Tuesday, September 06, 2011

Sentimental Reasons for the OU vs. Texas Rivalry Continuing Are Outweighed by Reality: Life Changes

Bob Stoops, coach of the Oklahoma Sooner football team, was asked by a reporter today if the Oklahoma and Texas Red River Rivalry Game would continue if the two schools wound up in different conferences. Stoops responded, "I don't think it's necessary. Life changes, and you've got to change with it, to whatever degree. If it works, great. I love the game, but if it doesn't, sometimes that's the way it goes."   Stoops is right. Life does change. Were the Oklahoma Sooners vs. Texas Longhorn football series come to an end next year because of Big 12 conference changes, over 110 years of intense football rivalry would be over.  Were the series to end, it would also bring to a close playing football at one of the most incredible venues in competitive sports--the Cotton Bowl.

The Cotton Bowl (initially called "Fair Park Stadium") was built in 1930. The first college football game played in the new stadium was between the Oklahoma Sooners and the Texas Longhorns. My maternal grandfather, Fred Cherry, (pictured here) was a sophomore tight end for Oklahoma University in 1930. Back then players played on both offense and defense, and my grandfather started for Oklahoma and played the entire game. Both teams were held scoreless during the first half. The first touchdown of the game, and for that matter the first touchdown ever scored in the Cotton Bowl, occurred in the middle of the third quarter.  According to the Oklahoma Encyclopedia of Football, Oklahoma halfback Bus Mills threw a 55 yard 'bomb' to my grandfather who took the ball into the end zone and gave Oklahoma a 7 to 0 lead over Texas. Though Texas would eventually win the game 17 to 7, my grandfather holds the distinction of being the first player to ever score in the Cotton Bowl. He would go on to play against Texas in 1931 and 1932 before he graduated with a petroleum engineering degree.  My grandfather was a personal friend of Kappa Alpha fraternity brother and 1931 Oklahoma graduate Carl Albert, future United States Speaker of the House. However, Fred Cherry would himself leave his job in the oil fields and later quit his job at the state capital in order to fulfill his calling as a Christian evangelist. 

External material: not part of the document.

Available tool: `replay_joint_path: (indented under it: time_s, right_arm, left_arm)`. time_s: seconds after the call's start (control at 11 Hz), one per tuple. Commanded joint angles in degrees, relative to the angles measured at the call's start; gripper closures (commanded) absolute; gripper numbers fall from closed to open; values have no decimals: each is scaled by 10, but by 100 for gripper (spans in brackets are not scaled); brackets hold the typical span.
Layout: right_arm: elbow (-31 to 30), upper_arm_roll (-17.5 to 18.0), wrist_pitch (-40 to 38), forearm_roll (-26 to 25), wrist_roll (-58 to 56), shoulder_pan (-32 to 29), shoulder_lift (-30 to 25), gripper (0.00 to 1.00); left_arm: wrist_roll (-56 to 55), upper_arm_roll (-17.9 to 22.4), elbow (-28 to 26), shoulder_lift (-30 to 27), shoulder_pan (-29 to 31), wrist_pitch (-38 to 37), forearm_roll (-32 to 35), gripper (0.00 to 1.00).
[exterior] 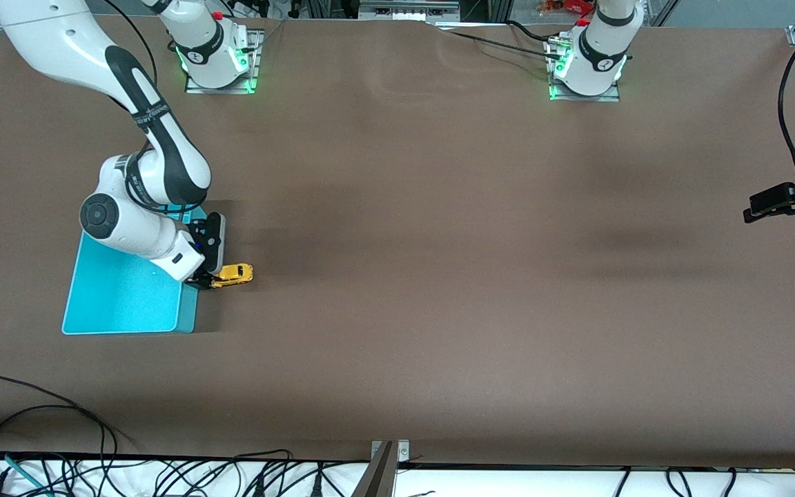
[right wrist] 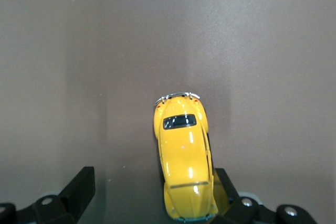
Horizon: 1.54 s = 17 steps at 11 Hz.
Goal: Wind up and store yellow beetle car
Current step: 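Close the right gripper around the yellow car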
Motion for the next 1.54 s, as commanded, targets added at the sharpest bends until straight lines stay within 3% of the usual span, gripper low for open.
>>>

I was born thirty years after my grandfather played for Oklahoma University, but I can distinctly remember watching OU football games at his house while growing up, particularly at Thanksgiving. My grandfather died suddenly of a heart attack in 1970 at the age of 58, but my love for OU football continued. In the early 1970's my father and I crash landed upon returning by private plane from watching the annual OU/Texas Cotton Bowl game. We were caught in a powerful thunderstorm and landed in a convention center parking lot where U.S. Senator John Tower was holding a fund raiser. The kind Senator loaned us his personal vehicle to finish our trip home. Over the years I have many, many memories revolving around the Oklahoma vs. Texas rivalry. Yet, as Coach Stoops says, "Life changes." I look at the picture to the left (taken in 1929 at the OU practice field), and notice my grandfather, playing 'left end' that day (to the far right in his three point stance), and then I flash back to last Saturday night as I watched OU's defensive ends Frank Alexander and Ronnell Lewis play on Owen Field in Norman. Just noticing the physical differences in the size and athleticism of the players makes it easy to realize that things have indeed changed at the University of Oklahoma since the 1930's.

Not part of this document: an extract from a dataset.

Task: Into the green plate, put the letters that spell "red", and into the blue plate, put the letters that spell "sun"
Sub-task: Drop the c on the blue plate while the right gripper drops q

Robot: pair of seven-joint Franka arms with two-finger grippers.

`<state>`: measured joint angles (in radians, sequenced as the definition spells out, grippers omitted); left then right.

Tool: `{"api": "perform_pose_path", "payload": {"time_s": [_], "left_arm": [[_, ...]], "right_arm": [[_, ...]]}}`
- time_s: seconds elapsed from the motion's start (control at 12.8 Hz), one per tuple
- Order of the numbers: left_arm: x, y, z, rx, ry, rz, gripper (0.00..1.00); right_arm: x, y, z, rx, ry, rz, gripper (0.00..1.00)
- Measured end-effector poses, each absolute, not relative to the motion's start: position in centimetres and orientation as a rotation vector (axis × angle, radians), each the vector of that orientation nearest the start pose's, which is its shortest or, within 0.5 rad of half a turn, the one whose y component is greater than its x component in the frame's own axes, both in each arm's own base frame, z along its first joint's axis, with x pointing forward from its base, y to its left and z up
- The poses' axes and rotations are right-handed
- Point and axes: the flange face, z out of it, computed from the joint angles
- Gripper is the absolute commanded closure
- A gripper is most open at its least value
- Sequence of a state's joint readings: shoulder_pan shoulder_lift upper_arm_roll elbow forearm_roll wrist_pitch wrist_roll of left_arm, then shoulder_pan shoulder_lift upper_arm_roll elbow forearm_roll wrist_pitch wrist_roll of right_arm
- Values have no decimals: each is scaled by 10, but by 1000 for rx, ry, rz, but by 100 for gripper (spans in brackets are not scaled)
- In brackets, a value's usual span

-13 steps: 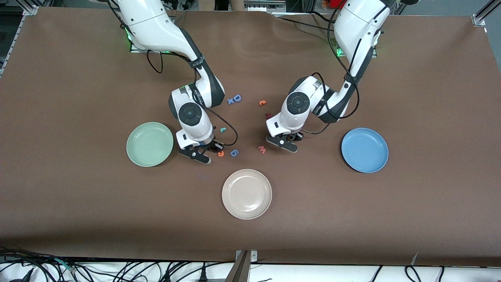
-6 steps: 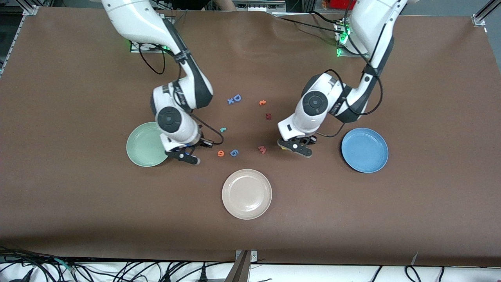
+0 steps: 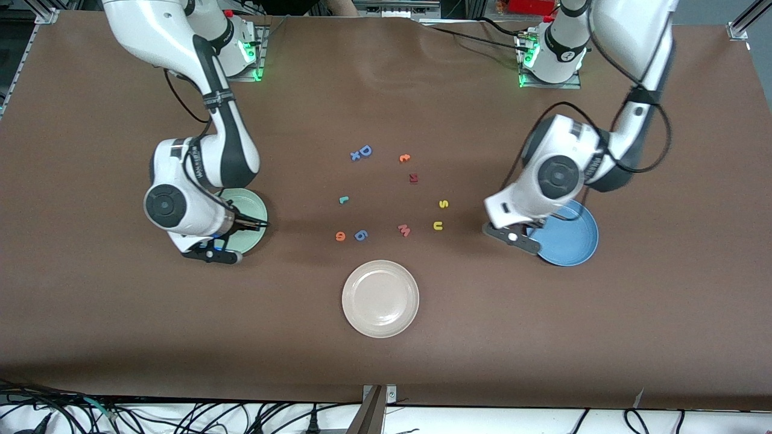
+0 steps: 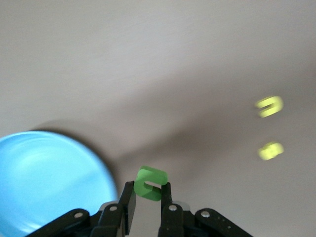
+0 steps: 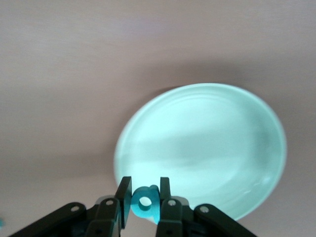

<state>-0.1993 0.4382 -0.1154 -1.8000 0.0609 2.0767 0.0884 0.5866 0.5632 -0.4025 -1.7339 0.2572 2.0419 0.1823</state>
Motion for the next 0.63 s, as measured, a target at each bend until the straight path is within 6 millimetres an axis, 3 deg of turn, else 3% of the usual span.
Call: {"api": "perform_pose_path", "payload": {"time_s": [0.16,0.31,0.39,0.55,0.63], "left_arm": [[612,-135,285,-3052,656,281,86],[610,-104,267,-3064,604,341,82],[609,-90,255,-3066,576,377,81],[608,-72,229,-3011,592,422,81],[608,-68,217,-2993,605,420,81]], "right_arm": [[619,138,245,-3160,143,320,66],[614,140,231,-3150,153,329,59],[612,141,223,-3152,154,321,31],[608,141,212,-3159,156,313,15],[608,140,212,-3159,156,312,14]]}}
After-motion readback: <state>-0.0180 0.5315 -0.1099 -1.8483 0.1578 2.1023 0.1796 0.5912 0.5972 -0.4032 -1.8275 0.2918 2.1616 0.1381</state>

Stoops is right. Life changes.

Bring on the Pac-12.


With, or without, the University of Texas.


3 comments:

Anonymous said...

Wade,
Yes, life changes. There’s an old song that says: “Time changes everything.”
Today is Pearl Harbor day, but it’s replaced by 9/11.

What interested me most about your post was your grandfather dying at 58. When I was 20, I thought that was old but at 79, I think that as young…another change. :)

I used to make an idiot of myself (carrying signs on 50 bike rides) about the dangers of homogenized milk.
Milk has an enzyme if passed through the body, does no harm. But if it gets in the bloodstream, it’s like slow poison in ‘eating’ tissue that causes a raw spot.
The body’s reaction is to cover that spot with cholesterol. (Thus cholesterol gets the blame for what the raw spot caused.)
When milk is homogenized, the molecules (carrying the enzyme) are so small they can pass into the bloodstream.

http://www.google.com/#sclient=psy-ab&hl=en&source=hp&q=dangers%20of%20homogenized%20milk&pbx=1&oq=&aq=&aqi=&aql=&gs_sm=&gs_upl=&bav=on.2,or.r_gc.r_pw.&fp=1733d7d2d267f4e&biw=1280&bih=841&pf=p&pdl=3000

Rex Ray

Steve said...

That great old stadium has seen college football go from its innocence into the years of great rivalries into its day as a major economic factor throughout the country. What tales it could tell.
The OSU/Nebraska and Red River rivalries will occasionally resume as these old warriors meet again in bowls in years to come.

Anonymous said...

In this case "Life Changes" = Greed.